*** Records supplied Section Begins ***

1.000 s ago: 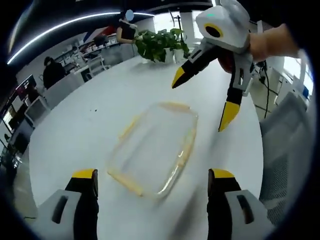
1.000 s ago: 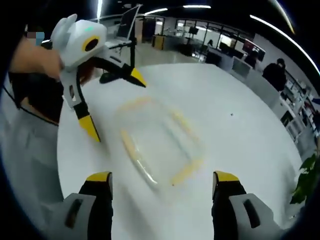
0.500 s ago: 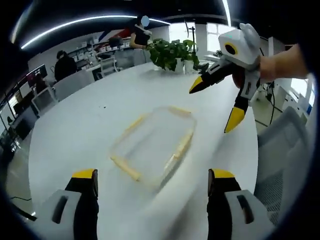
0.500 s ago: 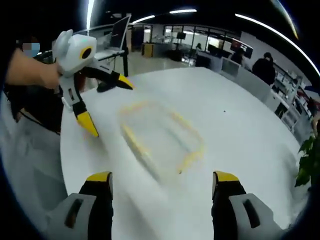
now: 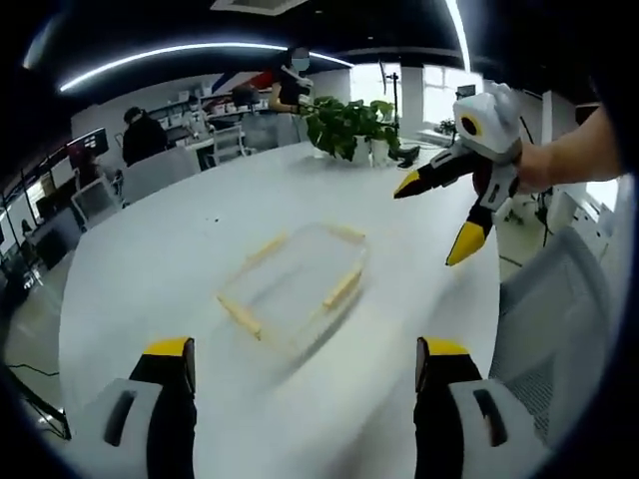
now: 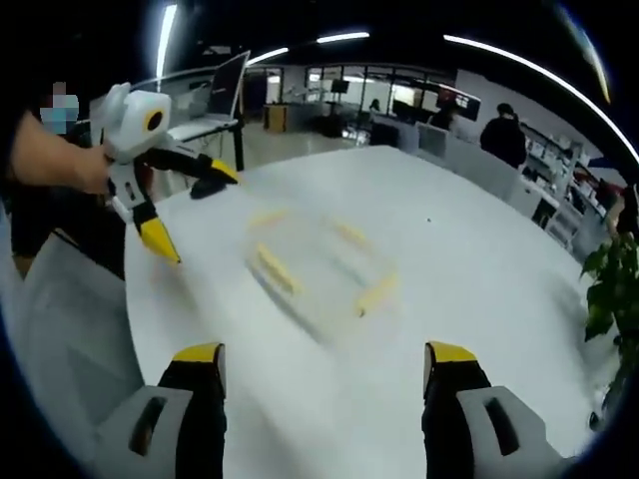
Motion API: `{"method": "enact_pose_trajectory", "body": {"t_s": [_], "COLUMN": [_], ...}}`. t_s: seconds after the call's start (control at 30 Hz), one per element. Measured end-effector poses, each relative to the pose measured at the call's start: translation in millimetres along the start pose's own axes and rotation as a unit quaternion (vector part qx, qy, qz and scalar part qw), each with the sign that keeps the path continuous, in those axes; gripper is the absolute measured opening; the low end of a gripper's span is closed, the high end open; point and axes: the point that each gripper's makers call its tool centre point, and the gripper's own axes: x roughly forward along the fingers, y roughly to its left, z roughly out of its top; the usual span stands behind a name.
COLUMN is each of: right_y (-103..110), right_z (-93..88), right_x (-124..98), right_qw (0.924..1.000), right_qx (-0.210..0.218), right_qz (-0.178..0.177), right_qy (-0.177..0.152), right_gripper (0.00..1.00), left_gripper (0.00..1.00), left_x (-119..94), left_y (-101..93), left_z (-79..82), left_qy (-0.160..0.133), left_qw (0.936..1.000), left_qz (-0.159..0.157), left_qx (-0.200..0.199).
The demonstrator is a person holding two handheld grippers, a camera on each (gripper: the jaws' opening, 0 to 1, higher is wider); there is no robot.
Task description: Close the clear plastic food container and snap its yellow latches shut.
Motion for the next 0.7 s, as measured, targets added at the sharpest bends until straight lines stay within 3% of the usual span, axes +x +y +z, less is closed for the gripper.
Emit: {"method": "enact_pose_trajectory", "body": {"t_s": [0.7], "right_y": [23], "right_z": [-24.8], "right_x": [-60], "right_qw": [0.9967], "right_qx": [0.033], "right_qz": [-0.043], "right_qy": [-0.059], "right_gripper": [0.81], "left_gripper": [0.94], "left_x": [-59], "left_y": [-22.6], "left_z": [-32.1], "left_qy": [-0.024], "left_qw": [0.9981], "left_qz": [0.028], "left_qx": [-0.05]}}
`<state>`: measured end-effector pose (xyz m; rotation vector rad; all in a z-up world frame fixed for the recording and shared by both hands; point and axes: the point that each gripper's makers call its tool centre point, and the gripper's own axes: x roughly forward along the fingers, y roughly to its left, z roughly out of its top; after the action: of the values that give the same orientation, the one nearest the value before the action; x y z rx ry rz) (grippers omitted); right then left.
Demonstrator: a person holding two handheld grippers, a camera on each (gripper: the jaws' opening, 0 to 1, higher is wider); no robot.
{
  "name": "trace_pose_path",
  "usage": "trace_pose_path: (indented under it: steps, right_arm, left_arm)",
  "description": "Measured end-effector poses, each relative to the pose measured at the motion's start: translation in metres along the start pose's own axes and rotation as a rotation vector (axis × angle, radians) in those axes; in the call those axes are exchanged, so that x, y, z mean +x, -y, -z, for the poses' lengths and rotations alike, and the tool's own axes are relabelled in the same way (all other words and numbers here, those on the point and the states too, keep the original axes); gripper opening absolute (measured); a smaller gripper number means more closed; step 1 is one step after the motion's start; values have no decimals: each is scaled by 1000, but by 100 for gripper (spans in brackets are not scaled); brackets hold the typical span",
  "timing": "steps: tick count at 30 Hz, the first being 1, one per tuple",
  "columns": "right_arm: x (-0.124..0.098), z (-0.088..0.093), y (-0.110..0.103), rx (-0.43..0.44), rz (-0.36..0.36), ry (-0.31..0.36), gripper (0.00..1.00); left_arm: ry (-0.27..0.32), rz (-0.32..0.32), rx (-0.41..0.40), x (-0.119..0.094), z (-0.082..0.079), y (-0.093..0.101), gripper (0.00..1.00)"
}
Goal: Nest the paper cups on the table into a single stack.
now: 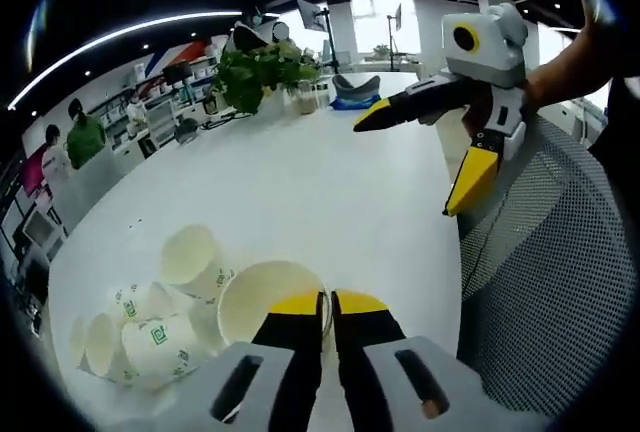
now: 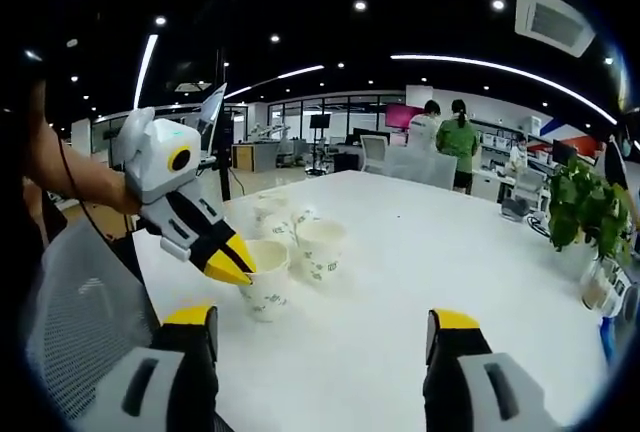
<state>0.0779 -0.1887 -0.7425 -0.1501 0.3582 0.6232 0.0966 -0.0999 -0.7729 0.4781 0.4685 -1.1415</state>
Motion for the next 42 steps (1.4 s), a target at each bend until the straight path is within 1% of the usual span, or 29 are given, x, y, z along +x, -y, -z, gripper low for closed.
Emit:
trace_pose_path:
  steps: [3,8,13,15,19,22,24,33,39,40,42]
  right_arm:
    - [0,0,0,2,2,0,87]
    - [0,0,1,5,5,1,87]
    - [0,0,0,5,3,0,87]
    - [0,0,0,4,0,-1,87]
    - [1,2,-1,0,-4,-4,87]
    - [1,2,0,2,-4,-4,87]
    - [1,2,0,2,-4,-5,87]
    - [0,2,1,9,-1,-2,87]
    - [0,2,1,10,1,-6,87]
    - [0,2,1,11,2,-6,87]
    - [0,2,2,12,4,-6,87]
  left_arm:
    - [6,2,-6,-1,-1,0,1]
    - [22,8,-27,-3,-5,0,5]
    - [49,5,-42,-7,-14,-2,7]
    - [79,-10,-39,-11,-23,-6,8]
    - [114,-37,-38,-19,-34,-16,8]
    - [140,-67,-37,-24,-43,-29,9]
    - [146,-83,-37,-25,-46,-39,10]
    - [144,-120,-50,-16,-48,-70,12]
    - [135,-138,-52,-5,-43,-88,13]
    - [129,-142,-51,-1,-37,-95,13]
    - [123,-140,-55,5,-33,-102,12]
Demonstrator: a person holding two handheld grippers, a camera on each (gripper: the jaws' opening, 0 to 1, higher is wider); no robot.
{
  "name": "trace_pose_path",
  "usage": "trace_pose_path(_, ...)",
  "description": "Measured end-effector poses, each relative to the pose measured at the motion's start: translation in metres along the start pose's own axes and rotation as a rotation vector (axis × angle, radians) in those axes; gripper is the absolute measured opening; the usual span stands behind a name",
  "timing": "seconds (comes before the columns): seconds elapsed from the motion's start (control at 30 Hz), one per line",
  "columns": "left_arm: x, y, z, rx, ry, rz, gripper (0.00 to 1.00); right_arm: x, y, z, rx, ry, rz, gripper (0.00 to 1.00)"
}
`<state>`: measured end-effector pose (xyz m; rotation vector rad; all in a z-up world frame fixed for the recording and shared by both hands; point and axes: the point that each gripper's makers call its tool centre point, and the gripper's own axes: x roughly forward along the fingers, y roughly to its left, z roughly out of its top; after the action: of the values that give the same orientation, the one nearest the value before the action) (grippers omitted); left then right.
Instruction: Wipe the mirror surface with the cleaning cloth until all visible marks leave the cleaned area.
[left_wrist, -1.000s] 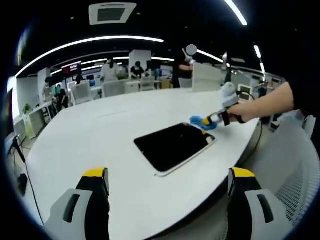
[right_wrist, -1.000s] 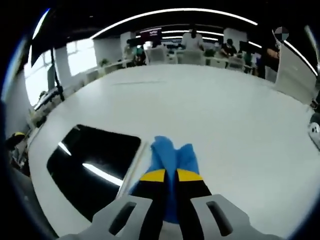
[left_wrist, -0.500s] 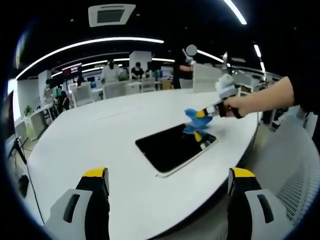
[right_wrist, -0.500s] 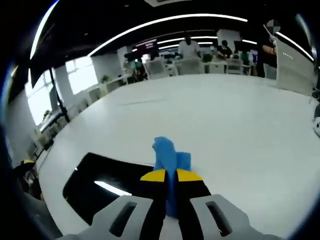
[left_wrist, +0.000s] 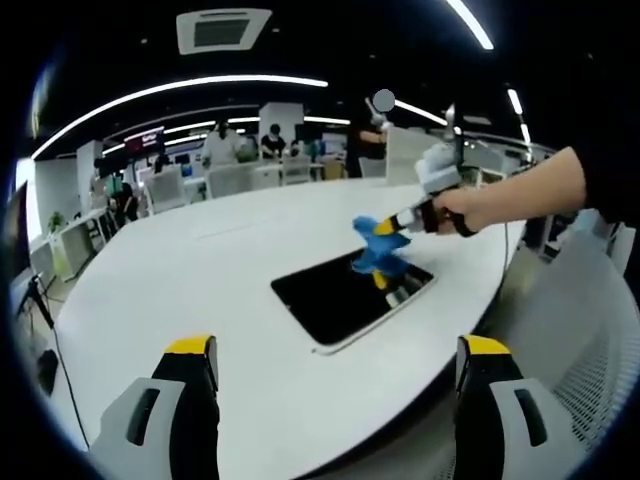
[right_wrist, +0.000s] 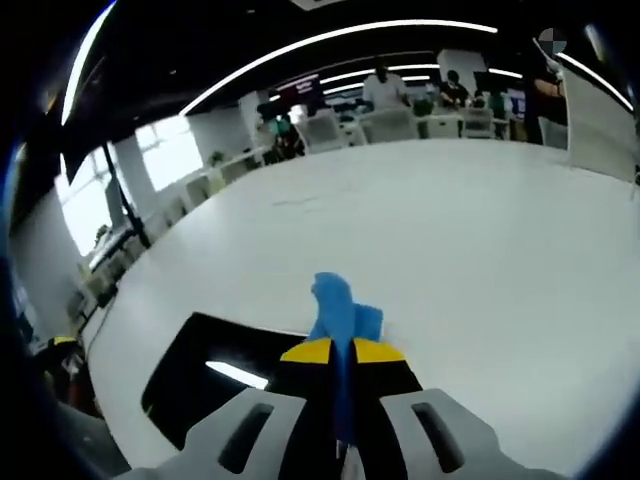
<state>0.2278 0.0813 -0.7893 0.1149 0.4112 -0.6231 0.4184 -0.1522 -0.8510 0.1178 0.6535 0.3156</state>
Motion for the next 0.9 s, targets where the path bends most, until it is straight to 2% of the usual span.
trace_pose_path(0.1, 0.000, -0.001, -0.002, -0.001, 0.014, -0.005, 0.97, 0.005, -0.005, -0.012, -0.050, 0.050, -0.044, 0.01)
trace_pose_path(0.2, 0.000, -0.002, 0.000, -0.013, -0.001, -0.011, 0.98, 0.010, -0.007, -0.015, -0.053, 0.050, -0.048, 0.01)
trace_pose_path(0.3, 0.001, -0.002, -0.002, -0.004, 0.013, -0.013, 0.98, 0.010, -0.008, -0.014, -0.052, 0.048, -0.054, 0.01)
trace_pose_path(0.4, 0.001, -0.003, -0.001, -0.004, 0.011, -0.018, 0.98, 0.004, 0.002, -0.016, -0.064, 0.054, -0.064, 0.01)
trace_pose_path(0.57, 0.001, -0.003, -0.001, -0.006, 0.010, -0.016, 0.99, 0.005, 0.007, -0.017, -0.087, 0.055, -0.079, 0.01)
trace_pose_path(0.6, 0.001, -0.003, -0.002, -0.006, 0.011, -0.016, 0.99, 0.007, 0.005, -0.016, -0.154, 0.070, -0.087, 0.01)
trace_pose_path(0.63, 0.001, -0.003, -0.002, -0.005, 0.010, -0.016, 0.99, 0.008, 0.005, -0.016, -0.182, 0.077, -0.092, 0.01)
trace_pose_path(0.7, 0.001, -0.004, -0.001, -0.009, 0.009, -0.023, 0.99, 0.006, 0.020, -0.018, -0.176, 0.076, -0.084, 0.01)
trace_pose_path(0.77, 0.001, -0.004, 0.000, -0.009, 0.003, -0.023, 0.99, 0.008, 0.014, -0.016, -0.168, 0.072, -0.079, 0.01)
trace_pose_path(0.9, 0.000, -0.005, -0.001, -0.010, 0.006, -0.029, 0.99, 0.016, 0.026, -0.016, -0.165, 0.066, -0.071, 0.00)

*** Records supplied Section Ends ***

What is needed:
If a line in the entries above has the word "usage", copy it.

Result of this exercise:
  "usage": "trace_pose_path: (indented under it: steps, right_arm, left_arm)",
  "usage": "trace_pose_path(_, ...)",

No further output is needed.